BEGIN

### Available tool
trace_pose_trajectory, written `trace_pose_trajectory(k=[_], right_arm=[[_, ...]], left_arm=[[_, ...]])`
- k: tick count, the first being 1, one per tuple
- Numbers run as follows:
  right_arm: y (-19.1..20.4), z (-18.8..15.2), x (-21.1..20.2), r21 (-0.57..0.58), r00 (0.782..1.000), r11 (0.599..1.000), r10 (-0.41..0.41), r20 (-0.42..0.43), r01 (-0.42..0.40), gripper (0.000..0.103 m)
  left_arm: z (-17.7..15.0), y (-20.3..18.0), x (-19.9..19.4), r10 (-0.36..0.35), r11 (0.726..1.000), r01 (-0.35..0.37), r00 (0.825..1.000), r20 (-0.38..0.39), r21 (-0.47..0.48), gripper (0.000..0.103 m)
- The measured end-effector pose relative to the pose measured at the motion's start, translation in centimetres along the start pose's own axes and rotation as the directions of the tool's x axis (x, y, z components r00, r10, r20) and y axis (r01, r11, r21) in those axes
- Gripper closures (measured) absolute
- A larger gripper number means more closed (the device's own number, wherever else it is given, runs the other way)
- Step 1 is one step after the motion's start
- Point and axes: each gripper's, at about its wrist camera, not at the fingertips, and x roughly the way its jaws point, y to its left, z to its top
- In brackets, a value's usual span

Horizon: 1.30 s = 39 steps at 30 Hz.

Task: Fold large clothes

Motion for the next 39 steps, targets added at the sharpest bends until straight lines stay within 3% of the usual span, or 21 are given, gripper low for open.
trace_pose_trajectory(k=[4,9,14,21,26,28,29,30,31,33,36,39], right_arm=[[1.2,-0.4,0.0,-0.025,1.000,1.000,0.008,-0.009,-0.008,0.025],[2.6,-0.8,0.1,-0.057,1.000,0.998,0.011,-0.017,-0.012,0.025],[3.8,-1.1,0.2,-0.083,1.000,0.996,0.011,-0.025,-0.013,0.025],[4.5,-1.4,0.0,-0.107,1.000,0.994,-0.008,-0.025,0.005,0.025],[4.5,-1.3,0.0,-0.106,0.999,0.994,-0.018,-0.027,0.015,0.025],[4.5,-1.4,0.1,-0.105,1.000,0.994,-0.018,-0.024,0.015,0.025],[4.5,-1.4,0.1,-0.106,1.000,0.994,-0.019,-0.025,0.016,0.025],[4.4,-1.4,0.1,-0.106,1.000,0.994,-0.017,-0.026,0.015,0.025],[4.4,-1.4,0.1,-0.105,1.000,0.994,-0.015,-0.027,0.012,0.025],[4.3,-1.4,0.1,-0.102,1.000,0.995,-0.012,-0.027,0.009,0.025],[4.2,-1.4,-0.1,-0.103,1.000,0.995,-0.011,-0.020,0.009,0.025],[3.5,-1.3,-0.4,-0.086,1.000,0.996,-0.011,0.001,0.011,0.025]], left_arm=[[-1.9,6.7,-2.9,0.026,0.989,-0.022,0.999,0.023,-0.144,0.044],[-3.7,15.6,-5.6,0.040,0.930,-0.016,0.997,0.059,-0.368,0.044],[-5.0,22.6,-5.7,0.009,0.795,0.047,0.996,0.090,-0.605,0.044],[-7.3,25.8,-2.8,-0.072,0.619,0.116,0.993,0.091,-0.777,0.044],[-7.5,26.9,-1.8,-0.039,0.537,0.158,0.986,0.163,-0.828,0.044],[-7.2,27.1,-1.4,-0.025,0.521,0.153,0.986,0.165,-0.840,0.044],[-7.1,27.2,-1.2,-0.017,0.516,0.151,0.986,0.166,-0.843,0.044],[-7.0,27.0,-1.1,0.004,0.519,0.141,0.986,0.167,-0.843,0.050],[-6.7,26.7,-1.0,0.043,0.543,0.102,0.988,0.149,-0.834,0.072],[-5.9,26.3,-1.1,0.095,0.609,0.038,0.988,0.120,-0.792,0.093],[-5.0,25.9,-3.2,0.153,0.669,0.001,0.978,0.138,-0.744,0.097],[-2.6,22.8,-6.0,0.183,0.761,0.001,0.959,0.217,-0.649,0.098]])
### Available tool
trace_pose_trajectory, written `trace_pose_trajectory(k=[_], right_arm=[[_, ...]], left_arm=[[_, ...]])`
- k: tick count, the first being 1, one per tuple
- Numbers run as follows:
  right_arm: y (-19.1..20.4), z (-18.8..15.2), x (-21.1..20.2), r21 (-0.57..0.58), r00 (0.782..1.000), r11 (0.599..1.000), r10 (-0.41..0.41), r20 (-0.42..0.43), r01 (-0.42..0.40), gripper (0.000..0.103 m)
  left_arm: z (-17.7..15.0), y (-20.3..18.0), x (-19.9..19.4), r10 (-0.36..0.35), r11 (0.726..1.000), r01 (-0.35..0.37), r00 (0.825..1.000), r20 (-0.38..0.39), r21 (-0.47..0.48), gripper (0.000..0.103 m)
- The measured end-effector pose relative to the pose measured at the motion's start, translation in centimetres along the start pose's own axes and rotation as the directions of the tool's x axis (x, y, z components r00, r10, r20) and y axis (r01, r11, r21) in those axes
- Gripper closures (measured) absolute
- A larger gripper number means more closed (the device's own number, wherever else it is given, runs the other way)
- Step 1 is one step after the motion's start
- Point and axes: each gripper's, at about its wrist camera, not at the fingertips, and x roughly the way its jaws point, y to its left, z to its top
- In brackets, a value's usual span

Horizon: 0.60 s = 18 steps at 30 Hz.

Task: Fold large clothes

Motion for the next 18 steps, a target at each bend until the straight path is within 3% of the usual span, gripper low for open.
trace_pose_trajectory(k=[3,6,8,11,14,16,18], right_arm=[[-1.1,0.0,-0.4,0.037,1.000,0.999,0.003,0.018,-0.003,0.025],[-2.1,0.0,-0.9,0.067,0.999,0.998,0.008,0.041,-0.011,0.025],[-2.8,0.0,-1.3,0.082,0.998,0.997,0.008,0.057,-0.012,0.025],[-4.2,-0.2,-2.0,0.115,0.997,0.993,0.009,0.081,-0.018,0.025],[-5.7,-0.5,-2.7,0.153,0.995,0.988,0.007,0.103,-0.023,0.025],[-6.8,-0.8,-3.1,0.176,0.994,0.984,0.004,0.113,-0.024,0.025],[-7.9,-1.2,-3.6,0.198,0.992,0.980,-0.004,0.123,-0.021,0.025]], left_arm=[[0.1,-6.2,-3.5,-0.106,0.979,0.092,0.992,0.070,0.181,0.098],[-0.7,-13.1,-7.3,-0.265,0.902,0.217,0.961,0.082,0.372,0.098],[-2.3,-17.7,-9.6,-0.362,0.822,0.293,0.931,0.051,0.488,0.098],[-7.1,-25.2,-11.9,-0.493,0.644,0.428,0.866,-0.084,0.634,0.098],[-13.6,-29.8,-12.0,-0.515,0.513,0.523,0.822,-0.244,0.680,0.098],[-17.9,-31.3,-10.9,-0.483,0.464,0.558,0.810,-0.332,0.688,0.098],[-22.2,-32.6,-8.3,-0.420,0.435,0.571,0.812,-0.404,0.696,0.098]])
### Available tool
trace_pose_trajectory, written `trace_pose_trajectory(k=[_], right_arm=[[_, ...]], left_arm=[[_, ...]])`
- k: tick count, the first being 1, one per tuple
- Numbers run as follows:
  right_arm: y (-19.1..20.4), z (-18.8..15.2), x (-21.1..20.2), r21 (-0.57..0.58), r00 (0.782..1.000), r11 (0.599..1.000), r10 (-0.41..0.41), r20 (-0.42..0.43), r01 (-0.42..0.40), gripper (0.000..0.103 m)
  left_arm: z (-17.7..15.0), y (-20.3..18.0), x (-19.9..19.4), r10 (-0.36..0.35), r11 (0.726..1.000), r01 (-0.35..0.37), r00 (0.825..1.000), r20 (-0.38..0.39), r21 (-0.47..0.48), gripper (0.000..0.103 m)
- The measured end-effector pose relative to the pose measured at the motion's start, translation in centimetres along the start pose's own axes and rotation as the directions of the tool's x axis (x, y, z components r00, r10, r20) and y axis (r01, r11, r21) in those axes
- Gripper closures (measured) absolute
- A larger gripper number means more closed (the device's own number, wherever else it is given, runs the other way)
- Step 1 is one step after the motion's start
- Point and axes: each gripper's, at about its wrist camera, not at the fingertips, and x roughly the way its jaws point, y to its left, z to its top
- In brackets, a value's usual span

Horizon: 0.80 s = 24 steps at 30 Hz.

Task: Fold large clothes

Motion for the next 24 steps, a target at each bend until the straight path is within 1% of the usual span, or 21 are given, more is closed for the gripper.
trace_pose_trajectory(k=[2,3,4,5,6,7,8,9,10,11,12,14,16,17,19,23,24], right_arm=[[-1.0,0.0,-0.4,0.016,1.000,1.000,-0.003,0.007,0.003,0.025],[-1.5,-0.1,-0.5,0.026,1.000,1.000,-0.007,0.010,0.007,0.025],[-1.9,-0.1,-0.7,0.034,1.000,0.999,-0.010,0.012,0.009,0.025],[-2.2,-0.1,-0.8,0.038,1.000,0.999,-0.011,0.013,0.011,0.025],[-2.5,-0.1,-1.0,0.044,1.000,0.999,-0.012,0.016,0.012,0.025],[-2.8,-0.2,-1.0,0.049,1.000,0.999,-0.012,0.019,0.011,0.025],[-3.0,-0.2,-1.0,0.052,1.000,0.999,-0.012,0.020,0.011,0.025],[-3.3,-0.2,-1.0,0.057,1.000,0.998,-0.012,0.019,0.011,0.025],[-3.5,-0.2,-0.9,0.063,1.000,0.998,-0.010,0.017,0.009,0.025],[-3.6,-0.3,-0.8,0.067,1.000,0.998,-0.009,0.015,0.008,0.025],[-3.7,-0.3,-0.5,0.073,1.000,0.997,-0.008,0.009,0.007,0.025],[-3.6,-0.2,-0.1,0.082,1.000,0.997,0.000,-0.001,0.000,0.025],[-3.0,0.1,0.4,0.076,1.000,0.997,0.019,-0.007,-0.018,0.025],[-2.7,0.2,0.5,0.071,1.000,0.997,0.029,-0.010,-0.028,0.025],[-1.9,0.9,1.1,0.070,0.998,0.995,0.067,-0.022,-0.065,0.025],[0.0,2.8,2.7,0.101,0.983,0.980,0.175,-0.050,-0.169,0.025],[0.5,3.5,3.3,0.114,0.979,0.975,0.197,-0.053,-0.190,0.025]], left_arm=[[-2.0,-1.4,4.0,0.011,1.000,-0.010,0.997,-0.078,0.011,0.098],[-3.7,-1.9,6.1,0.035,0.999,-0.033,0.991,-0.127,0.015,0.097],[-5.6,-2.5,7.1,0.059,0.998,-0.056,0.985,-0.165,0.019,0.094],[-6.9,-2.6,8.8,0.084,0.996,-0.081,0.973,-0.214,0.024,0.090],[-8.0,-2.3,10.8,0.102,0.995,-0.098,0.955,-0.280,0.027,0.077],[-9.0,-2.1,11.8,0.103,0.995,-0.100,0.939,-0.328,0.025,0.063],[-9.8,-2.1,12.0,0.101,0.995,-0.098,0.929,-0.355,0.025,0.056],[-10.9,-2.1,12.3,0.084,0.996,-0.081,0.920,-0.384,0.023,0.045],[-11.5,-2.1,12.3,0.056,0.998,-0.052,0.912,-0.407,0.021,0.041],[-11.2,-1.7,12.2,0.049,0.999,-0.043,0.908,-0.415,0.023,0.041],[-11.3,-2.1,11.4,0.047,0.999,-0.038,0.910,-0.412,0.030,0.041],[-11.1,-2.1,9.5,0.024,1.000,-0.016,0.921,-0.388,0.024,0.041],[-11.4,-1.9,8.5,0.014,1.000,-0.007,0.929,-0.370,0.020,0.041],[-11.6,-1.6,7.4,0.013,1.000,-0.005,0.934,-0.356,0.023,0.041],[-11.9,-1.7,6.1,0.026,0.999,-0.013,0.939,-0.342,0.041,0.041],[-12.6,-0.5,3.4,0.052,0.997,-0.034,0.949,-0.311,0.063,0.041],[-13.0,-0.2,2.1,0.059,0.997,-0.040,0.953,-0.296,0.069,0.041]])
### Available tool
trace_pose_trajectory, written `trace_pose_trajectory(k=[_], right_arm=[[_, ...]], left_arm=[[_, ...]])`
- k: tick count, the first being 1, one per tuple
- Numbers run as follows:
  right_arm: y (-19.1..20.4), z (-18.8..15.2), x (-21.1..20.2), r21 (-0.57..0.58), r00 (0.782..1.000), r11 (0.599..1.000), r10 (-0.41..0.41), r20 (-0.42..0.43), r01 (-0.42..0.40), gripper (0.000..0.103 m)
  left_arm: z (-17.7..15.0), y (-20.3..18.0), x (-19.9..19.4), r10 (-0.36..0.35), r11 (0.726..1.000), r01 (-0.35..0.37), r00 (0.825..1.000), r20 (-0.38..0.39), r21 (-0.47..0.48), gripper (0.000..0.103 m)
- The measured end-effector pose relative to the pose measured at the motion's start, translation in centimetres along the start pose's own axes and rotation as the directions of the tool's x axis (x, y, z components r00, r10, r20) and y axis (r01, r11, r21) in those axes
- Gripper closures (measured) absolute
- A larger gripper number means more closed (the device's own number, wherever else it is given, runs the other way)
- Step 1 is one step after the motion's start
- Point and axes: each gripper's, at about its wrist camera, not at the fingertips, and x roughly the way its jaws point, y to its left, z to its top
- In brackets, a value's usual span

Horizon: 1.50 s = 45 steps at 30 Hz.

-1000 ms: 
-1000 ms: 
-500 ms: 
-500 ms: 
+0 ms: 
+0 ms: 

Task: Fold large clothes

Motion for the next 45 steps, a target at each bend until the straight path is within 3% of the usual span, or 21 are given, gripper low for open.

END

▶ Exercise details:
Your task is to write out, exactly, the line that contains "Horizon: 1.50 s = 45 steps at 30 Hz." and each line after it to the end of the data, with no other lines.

▶ Answer for the task:
Horizon: 1.50 s = 45 steps at 30 Hz.

-1000 ms: 
-1000 ms: 
-500 ms: 
-500 ms: 
+0 ms: 
+0 ms: 

Task: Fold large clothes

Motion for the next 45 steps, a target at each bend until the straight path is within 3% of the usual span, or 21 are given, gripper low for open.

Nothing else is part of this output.